My reverie was broken by my husband telling me there was an x-ray machine at a chiropractor’s office he had been given permission to use. On the chiropractor’s table the two orthopedic surgeons cut off my new ski suit, took an x-ray and told me I had a double spiral fracture of the tibia and the fibula. They put the chiropractor’s old cast material on my leg--all the office had--carried me to our camper, and took me back to the condo.
I was placed on a sofa in the living room of the condo for the rest of the week. There I relived the accident every time I fell asleep—awaking with horror and shouts from my dreams. Jerking awake, I also re-experienced the pain. I was alone during the day while the others skied. When I complained that it felt like a knife was stuck in my ankle, I was assured there was nothing in my ankle and given another pain pill. The pills turned out to be out of date and without potency.
To heal myself and to get to total forgiveness, I must also report the day, when the in-house doctors, my husband and our friend, were discussing my condition one afternoon in the living room. They had placed a portable potty for the week next to my sofa. I had to use it and was mortified that they chatted while I, a Southern, modest woman sat on my condo throne. It seemed they never thought of leaving the room or were aware of my embarrassment. Even at 38, I was not able to tell my husband and friend to leave the room.
On the sixth day of lying on the condo couch, a friend from Santa Barbara came to visit me. Mary was a nurse and the wife of another orthopedic surgeon. She looked at me with sympathetic eyes and asked if I had had a bath.

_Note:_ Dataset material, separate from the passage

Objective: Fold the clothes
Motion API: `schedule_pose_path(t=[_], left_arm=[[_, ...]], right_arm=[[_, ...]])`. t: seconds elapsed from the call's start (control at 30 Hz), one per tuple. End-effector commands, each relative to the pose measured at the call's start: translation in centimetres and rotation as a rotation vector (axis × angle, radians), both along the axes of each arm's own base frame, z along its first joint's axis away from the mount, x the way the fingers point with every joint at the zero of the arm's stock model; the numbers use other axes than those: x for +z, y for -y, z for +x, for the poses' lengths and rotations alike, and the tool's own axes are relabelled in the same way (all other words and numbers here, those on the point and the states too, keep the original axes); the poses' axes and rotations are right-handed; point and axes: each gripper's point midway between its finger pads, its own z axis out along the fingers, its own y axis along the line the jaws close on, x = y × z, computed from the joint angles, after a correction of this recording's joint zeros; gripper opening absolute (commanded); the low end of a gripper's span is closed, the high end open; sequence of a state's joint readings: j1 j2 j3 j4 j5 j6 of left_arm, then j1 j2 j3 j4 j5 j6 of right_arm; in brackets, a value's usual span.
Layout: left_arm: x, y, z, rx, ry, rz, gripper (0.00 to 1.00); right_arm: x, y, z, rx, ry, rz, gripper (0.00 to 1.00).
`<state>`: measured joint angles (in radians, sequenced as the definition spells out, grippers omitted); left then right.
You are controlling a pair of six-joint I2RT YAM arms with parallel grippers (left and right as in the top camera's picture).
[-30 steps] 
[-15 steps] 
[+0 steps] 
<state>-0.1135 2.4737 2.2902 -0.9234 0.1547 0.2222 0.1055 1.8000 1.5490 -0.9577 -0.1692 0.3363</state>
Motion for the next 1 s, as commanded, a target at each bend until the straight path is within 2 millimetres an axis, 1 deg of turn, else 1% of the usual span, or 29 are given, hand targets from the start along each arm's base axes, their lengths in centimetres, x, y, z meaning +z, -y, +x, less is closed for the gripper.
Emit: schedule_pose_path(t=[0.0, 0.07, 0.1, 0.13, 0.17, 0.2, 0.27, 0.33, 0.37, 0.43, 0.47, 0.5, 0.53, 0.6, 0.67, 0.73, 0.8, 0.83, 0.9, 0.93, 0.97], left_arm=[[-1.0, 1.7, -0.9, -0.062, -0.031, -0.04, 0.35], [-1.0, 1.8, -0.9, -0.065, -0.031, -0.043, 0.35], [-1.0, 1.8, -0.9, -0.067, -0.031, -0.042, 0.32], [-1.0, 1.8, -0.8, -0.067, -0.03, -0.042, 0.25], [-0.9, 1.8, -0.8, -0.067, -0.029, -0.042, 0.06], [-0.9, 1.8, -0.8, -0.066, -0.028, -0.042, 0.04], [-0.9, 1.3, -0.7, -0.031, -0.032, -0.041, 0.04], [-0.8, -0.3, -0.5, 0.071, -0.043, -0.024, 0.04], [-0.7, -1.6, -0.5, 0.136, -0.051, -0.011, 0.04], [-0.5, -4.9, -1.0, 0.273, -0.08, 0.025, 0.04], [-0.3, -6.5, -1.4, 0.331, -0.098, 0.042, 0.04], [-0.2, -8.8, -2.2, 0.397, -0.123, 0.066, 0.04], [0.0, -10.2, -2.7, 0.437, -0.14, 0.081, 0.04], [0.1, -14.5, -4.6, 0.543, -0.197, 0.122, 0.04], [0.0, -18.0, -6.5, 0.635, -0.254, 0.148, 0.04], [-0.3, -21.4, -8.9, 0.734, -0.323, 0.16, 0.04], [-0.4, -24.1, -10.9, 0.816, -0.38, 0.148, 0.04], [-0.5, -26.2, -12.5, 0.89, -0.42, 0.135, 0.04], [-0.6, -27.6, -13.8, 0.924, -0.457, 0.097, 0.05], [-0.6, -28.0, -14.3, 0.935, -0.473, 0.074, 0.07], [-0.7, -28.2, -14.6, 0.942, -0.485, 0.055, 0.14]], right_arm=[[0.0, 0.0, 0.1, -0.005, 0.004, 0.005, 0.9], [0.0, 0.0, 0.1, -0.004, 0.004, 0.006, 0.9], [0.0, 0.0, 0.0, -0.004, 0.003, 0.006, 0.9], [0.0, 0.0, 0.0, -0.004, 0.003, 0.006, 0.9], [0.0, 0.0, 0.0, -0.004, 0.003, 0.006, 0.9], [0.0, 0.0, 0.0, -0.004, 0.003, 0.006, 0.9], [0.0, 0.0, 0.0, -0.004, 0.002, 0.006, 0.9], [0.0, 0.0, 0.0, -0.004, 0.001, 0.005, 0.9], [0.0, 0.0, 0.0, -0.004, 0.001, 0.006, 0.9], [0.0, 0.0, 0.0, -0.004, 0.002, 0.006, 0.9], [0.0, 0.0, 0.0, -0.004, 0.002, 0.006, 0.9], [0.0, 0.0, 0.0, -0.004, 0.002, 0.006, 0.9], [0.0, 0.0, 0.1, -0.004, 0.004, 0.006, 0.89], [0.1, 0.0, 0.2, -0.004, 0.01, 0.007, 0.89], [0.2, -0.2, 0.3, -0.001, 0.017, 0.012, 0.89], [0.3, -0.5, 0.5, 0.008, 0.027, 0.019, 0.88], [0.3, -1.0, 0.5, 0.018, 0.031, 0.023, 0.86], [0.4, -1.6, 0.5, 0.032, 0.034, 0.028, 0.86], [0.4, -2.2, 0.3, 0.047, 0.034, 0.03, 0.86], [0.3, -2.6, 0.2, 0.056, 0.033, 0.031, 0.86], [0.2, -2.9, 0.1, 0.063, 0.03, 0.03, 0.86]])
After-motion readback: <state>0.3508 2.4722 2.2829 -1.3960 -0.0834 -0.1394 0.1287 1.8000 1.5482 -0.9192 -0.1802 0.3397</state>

When I answered no, she did her nurse thing, making me feel loved, cared for and clean.
The trip home was what I had longed for from the time of the accident. I lay in the back of our camper for almost six hours. When I was given my pain pill every two hours I was horrified that I began to steal more than one. I was still aware they were out of date and were giving me very little relief. Yet, I was afraid I had become addicted to the medicine.
After having a real cast placed on my leg, getting my crutches and wheel-chair, I was told that I would be in a cast for six months. There was no way I could go to my business; I could not even dress myself. I read books, stayed in my home alone while my children were in school, untied my kids’ scrambled kite strings, and became sad and angry. I lived with unresolved anger churning inside of me for 31 years.
This month four orthopedic surgeons tell me it is too late for healing; my X-rays show the break had gone into my ankle and was never set. Now I’m walking bone on bone having worn away all the cartilage. Their advice is total ankle replacement.
This is my response: I know the doctors did the best they could do at the time and were not aware of the physical and emotional pain I was suffering, because I did not tell them. I have taken responsibility, released my anger and forgiven. I appreciate the lessons I learned from the traumatic experience and the positive changes it brought in my life. When the medical profession perfects ankle replacements and they are commonly done, I will have my ankle replaced.